> **Your instructions**
Return, unaltered, every line from the beginning of the material below up to and including the one with "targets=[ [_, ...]".

•••

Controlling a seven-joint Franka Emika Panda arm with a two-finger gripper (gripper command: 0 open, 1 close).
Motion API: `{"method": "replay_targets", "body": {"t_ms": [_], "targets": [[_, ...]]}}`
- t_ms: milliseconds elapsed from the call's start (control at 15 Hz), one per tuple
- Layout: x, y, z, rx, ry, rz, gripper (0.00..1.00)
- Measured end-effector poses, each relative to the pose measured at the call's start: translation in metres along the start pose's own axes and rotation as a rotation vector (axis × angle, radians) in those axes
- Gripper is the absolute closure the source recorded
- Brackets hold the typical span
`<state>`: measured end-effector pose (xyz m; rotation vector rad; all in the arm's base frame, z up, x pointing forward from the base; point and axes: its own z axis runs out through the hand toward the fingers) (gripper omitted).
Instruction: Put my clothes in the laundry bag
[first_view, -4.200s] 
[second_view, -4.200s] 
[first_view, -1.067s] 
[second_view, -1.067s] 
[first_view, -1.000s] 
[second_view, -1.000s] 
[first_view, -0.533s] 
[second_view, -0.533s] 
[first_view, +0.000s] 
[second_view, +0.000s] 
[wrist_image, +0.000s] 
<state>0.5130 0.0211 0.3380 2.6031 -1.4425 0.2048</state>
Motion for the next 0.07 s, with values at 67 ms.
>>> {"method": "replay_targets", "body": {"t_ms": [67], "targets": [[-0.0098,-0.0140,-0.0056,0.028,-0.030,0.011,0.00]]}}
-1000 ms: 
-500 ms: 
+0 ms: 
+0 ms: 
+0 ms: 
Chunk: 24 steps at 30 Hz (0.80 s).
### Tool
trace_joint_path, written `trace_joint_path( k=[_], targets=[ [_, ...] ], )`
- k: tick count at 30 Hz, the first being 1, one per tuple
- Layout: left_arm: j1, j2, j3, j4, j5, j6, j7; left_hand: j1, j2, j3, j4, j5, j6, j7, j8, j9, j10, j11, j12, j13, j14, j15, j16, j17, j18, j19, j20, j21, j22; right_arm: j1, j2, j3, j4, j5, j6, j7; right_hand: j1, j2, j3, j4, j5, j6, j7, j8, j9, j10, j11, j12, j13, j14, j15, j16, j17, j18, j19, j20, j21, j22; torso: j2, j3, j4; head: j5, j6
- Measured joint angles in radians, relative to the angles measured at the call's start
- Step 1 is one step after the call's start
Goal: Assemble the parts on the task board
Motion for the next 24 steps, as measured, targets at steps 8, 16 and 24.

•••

> **Task output**
Controlling a seven-joint Franka Emika Panda arm with a two-finger gripper (gripper command: 0 open, 1 close).
Motion API: `{"method": "replay_targets", "body": {"t_ms": [_], "targets": [[_, ...]]}}`
- t_ms: milliseconds elapsed from the call's start (control at 15 Hz), one per tuple
- Layout: x, y, z, rx, ry, rz, gripper (0.00..1.00)
- Measured end-effector poses, each relative to the pose measured at the call's start: translation in metres along the start pose's own axes and rotation as a rotation vector (axis × angle, radians) in those axes
- Gripper is the absolute closure the source recorded
- Brackets hold the typical span
`<state>`: measured end-effector pose (xyz m; rotation vector rad; all in the arm's base frame, z up, x pointing forward from the base; point and axes: its own z axis runs out through the hand toward the fingers) (gripper omitted).
Instruction: Put my clothes in the laundry bag
[first_view, -4.200s] 
[second_view, -4.200s] 
[first_view, -1.067s] 
[second_view, -1.067s] 
[first_view, -1.000s] 
[second_view, -1.000s] 
[first_view, -0.533s] 
[second_view, -0.533s] 
[first_view, +0.000s] 
[second_view, +0.000s] 
[wrist_image, +0.000s] 
<state>0.5130 0.0211 0.3380 2.6031 -1.4425 0.2048</state>
Motion for the next 0.07 s, with values at 67 ms.
>>> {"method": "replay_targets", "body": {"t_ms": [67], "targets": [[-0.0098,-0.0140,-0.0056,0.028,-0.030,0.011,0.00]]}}
-1000 ms: 
-500 ms: 
+0 ms: 
+0 ms: 
+0 ms: 
Chunk: 24 steps at 30 Hz (0.80 s).
### Tool
trace_joint_path, written `trace_joint_path( k=[_], targets=[ [_, ...] ], )`

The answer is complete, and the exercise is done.